**PROBLEM STATEMENT**
The records below are to be transcribed exactly from their first line to the line that has "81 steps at", inclusive, with every picture omitted.

**Saved entries**
___

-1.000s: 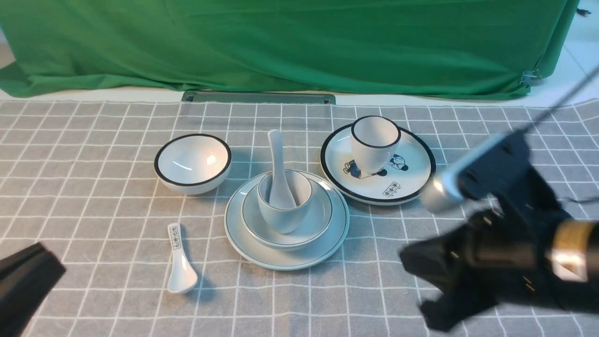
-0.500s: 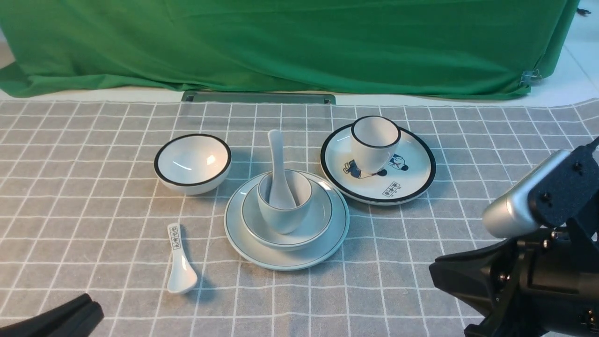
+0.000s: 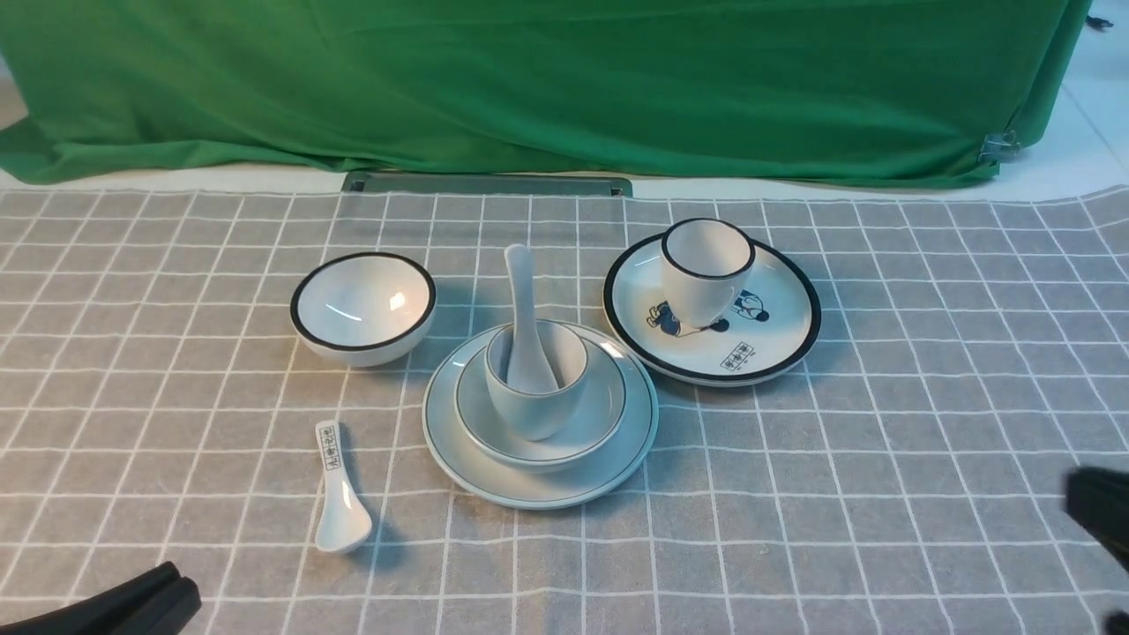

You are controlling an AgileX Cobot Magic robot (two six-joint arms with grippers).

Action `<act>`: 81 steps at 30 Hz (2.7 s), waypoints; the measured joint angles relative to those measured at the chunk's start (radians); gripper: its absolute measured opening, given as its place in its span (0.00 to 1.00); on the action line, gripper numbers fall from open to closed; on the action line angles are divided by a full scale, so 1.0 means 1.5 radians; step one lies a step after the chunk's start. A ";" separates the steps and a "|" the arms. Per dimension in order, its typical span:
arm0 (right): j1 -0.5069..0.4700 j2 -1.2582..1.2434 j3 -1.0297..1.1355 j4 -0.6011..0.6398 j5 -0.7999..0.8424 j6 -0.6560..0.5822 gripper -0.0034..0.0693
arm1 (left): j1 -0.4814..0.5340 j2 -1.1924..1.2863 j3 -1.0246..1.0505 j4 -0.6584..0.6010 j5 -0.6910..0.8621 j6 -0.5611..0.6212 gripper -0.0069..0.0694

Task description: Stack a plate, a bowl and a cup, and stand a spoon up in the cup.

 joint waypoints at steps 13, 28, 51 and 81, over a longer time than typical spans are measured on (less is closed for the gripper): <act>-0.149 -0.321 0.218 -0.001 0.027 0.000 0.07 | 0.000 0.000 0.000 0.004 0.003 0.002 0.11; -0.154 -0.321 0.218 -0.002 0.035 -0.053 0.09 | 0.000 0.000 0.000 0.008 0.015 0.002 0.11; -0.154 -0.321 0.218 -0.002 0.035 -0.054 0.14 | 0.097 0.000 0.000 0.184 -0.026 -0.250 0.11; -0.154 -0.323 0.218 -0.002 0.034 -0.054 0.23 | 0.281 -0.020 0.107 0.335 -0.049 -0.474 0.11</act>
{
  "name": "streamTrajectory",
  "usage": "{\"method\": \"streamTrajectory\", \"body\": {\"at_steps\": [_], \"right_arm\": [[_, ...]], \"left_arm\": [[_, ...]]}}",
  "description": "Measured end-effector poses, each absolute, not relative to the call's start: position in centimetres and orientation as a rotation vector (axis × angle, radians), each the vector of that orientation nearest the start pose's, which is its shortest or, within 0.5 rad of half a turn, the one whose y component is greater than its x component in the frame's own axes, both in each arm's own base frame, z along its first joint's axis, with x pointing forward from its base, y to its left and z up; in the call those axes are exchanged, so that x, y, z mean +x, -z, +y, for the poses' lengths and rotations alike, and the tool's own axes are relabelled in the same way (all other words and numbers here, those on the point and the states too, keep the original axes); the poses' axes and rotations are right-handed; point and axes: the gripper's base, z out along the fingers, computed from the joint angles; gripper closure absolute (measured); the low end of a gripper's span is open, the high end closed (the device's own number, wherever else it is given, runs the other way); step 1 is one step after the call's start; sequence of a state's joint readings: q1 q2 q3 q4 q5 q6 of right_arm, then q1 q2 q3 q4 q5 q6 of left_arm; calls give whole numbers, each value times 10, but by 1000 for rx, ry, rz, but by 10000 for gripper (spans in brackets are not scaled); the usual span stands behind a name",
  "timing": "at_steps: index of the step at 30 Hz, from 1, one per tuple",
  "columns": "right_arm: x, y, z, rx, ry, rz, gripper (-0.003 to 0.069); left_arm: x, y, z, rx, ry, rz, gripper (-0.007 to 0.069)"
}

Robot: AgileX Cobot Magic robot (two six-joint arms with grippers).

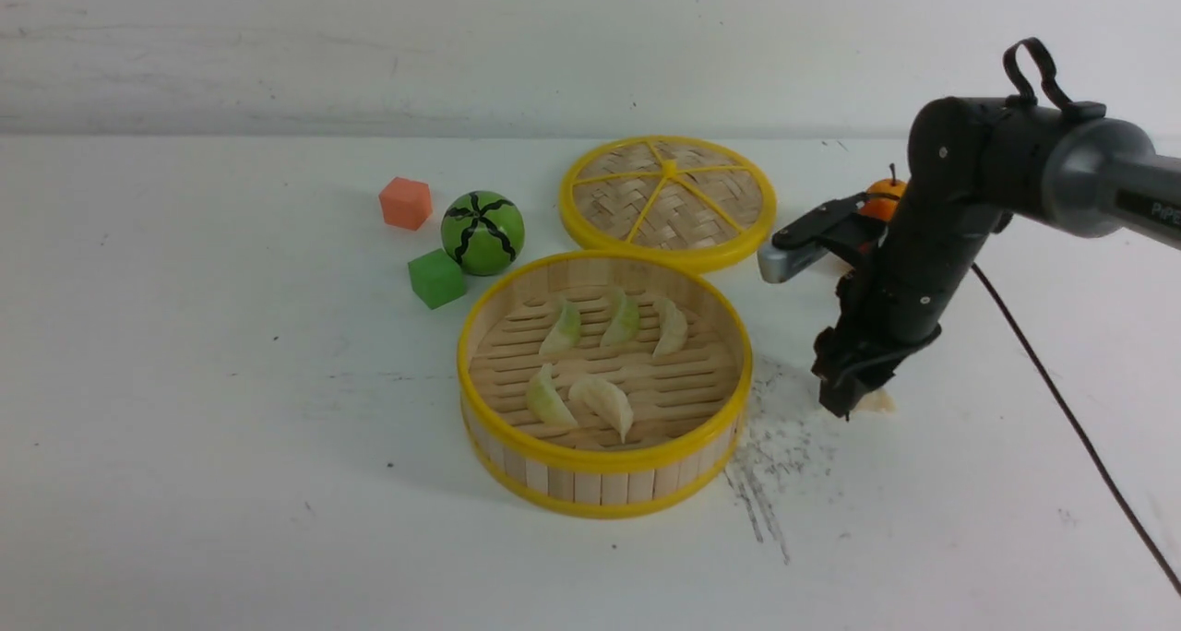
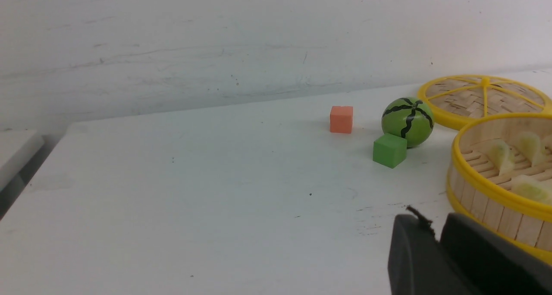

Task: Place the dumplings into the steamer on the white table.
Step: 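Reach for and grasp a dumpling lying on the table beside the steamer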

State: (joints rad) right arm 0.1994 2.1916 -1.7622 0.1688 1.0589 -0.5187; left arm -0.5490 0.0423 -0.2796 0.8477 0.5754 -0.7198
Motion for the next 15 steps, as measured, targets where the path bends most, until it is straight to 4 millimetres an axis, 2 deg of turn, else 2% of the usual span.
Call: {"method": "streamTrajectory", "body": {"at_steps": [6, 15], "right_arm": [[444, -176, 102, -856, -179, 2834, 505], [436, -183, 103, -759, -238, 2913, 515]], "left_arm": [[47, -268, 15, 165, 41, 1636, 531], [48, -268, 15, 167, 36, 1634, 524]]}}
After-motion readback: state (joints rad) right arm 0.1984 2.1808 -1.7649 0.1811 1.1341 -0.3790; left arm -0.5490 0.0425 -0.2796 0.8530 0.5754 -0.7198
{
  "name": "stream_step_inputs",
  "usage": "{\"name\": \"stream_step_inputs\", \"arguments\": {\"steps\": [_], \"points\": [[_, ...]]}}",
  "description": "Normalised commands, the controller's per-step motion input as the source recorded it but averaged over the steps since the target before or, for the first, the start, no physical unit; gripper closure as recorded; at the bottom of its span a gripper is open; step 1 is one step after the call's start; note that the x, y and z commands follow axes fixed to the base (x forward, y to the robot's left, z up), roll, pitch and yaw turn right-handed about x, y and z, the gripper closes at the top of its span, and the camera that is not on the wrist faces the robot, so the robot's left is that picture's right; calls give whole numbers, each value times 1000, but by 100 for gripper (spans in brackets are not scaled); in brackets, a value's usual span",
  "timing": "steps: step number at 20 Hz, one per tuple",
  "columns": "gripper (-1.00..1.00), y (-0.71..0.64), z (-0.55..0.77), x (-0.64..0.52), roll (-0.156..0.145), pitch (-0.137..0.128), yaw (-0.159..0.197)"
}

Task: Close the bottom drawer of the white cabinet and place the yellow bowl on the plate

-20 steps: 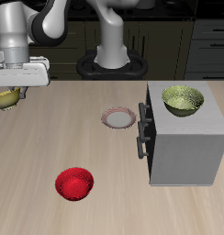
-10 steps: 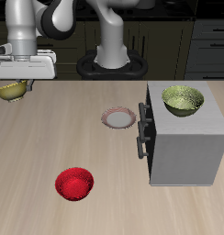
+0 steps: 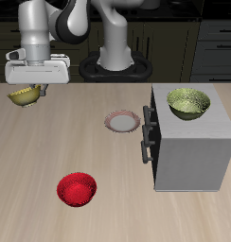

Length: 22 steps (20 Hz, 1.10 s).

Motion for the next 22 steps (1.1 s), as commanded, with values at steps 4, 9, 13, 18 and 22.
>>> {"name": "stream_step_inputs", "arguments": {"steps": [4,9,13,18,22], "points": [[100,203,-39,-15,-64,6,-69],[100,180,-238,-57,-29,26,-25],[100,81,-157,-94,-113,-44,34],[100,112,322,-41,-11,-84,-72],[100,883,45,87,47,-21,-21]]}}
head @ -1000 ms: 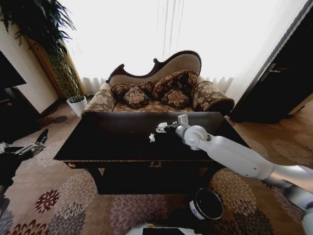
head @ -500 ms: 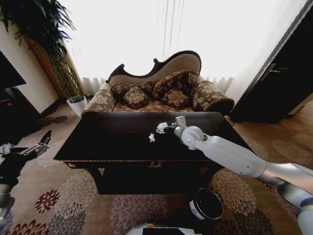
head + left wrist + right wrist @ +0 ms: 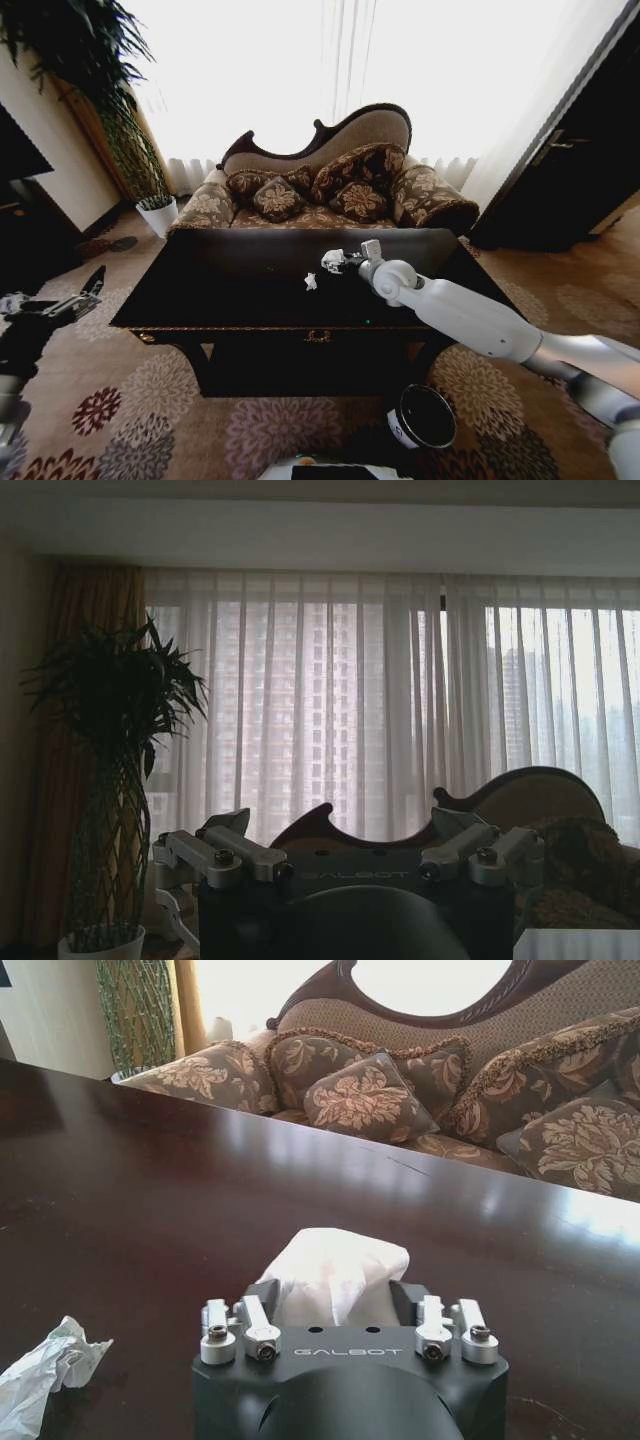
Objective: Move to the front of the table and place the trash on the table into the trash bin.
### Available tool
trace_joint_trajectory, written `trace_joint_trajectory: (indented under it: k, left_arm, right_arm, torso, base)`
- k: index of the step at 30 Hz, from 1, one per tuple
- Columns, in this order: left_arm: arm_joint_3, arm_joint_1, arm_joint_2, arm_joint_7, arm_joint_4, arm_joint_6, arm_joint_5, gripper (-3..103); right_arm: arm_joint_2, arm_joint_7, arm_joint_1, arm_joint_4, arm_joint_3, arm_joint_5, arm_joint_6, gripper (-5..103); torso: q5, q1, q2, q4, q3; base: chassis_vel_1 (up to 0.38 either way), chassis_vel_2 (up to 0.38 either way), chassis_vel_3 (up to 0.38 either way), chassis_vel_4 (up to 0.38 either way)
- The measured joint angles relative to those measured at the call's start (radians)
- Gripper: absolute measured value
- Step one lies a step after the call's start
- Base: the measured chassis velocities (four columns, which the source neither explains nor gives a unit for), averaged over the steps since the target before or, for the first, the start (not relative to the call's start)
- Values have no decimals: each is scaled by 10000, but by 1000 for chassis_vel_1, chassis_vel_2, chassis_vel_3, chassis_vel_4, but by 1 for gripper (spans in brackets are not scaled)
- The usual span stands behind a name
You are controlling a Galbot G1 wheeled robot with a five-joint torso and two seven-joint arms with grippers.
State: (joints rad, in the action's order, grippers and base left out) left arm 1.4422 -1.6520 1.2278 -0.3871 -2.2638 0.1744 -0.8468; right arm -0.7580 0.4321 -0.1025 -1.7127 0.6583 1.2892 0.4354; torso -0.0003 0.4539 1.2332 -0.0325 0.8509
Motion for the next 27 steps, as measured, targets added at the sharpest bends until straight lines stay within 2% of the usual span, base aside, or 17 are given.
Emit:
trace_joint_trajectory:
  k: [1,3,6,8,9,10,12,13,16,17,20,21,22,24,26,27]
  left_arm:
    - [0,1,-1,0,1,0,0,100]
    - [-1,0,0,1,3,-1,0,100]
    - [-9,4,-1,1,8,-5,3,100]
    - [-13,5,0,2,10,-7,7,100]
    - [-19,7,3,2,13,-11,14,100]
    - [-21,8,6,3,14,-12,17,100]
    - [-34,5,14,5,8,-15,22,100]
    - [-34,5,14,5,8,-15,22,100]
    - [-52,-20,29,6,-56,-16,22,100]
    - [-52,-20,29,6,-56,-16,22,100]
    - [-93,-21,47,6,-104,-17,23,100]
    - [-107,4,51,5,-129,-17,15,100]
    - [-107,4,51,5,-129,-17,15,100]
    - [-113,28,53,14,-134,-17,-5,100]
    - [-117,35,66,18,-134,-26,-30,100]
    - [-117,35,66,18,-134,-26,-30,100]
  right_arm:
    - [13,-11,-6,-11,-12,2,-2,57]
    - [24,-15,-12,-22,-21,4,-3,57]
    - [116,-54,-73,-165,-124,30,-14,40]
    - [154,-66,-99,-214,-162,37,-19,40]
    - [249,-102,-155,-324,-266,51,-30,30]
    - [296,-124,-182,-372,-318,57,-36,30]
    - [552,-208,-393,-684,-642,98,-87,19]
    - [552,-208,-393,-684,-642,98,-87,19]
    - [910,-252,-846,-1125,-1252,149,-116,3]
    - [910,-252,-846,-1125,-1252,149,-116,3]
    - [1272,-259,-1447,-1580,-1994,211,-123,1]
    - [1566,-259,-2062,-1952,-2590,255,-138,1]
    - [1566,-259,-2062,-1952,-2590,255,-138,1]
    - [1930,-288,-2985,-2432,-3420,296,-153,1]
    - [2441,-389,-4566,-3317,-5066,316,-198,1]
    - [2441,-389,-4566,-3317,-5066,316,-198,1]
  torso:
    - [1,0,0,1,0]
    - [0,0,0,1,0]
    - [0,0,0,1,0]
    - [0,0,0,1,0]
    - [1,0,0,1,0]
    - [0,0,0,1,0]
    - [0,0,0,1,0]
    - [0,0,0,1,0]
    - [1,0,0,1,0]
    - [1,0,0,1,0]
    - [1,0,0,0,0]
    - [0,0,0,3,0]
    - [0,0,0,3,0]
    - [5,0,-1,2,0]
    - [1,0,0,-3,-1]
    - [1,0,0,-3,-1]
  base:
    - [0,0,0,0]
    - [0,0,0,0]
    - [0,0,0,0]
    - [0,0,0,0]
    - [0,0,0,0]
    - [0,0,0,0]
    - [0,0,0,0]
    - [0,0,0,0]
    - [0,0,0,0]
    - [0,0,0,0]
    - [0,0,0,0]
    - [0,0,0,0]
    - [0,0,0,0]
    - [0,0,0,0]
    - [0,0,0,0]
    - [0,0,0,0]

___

**FINISHED EXERCISE**
-1.000s: 
-0.500s: 
+0.000s: 

You are controlling an AgileX Cobot Magic robot (two six-joint arms with grippers).

Action `<act>`: 81 steps at 30 Hz (2.7 s), waypoints; the measured joint angles relative to those measured at the chunk's start (radians); gripper: its absolute measured opening, given as its place in its span (0.00 to 1.00); on the action line, gripper numbers fall from open to closed; on the action line angles are divided by a full scale, so 1.0 means 1.5 radians; step one lies a step after the chunk's start. A ";" separates the steps and a "|" the arms. Per dimension in order, its typical span:

This response is complete, and nothing else is pending.